La lettura dei ricettari tra Ottocento e primo Novecento, dalla “Cuciniera” di Ratto (1863), alla fors’eccessiva ”Cuciniera” di Rossi (1865) fino alla “Cucina di Strettissimo magro” di Dellepiane (1880) – e beato colui che entrasse in possesso delle sintesi (1910) di Emerico Calvetti! – garantisce informazioni significative sul pesto d’antan. In primis, obbligo di stagionalità: il pesto era un piacere esclusivo della bella stagione, quantomeno fino alla diffusione del basilico in serra (1870 – 1880). Le modalità allora utilizzate per conservare la preziosa erba aromatica – essiccata, sotto sale e sott’olio – mal si prestavano infatti alla preparazione della salsa, che nei mesi meno propizi veniva spesso preparata anche con l’aggiunta di altre erbe. Chi oggi inorridisce di fronte alla menzione del burro nella ricetta di Ratto deve considerare che in molte aree della regione (soprattutto interne) l’olio di oliva proponeva una rarità e un costo purtroppo ben noti, si adoperava con eccezionale parsimonia, farmaco da contagocce. Stesso discorso per il formaggio: alla pari dei grassi usati per legare il composto, anch’esso veniva scelto in funzione di economicità e disponibilità. Ecco dunque l’uso della prescinsêua (cagliata) nel Levante, e ancora l’abbordabile pecorino sardo, l’olandese Gouda, le formaggette “anonime” prodotte dai tanti contadini liguri, e un “piasentin” forse precorritore di grana padano e parmigiano… I pinoli erano una “cara” utopia, talora addirittura assenti, spesso integrati (se non sostituiti) dalle domestiche noci (ricordiamo, debitori a Fred Plotkin, che nel mondo arabo la presenza di frutti a guscio oleosi nelle salse ricorre assai comunemente, e per secoli Genova ha intrattenuto commerci e scambi con tutto il Mediterraneo…).
Persino il nutrizionista genovese Lorenzo Piroddi (1911-1999), autore nel 1993 di “Cucina mediterranea”, propone un pesto nel complesso sorprendentemente poco fedele, a causa della presenza – in veste di veri intrusi – di foglie di prezzemolo e pepe macinato.
Da sempre, la necessità aguzza l’ingegno – anche in cucina.
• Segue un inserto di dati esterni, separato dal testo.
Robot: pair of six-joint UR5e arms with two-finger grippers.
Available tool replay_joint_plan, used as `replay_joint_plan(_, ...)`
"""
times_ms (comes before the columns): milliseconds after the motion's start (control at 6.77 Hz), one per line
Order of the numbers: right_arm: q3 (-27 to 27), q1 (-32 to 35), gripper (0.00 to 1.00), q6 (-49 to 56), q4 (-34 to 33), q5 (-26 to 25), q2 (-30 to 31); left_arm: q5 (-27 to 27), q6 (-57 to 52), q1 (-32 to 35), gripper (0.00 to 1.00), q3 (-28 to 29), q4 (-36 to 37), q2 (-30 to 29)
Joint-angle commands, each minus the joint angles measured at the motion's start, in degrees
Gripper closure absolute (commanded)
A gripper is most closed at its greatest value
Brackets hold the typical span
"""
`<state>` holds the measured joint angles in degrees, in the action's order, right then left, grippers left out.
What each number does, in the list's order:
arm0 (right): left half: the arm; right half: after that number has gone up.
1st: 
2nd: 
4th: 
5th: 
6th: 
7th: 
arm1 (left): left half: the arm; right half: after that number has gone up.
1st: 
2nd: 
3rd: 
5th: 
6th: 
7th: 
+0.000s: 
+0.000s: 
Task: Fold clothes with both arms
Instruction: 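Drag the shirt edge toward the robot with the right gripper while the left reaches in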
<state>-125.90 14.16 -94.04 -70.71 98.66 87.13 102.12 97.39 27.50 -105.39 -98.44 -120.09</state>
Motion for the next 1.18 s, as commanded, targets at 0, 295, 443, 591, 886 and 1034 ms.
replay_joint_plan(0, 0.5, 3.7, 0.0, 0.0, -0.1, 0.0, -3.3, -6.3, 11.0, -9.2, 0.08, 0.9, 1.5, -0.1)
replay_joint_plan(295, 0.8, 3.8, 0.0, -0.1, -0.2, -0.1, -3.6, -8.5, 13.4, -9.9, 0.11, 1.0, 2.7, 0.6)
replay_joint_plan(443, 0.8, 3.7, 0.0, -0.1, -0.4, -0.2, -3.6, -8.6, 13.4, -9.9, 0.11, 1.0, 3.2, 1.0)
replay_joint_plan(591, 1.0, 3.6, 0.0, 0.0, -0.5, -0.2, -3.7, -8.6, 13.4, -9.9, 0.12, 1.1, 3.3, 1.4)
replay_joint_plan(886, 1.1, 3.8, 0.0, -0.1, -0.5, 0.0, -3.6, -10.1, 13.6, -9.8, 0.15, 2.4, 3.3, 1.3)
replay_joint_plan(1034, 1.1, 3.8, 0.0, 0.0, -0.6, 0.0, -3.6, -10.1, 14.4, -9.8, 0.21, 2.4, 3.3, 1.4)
Alle massaie dell’entroterra il pesto deve ad esempio due importanti comprimari, simboli della cucina povera e “rinforzata” delle aree montane: le patate (quando padre Michele Dondero nel ‘700 le “sdoganò”…), che aumentavano la resa della pasta, e le castagne, la cui farina sostituiva efficacemente ampie percentuali di farine più nobili. “Quel che c’è, quando c’è”: questo il dogma di un’epoca pragmatica che oramai ci appare remotissima, ispirato ai principi di stagionalità, risparmio, creatività e – indubbiamente – ricerca di aromatica piacevolezza.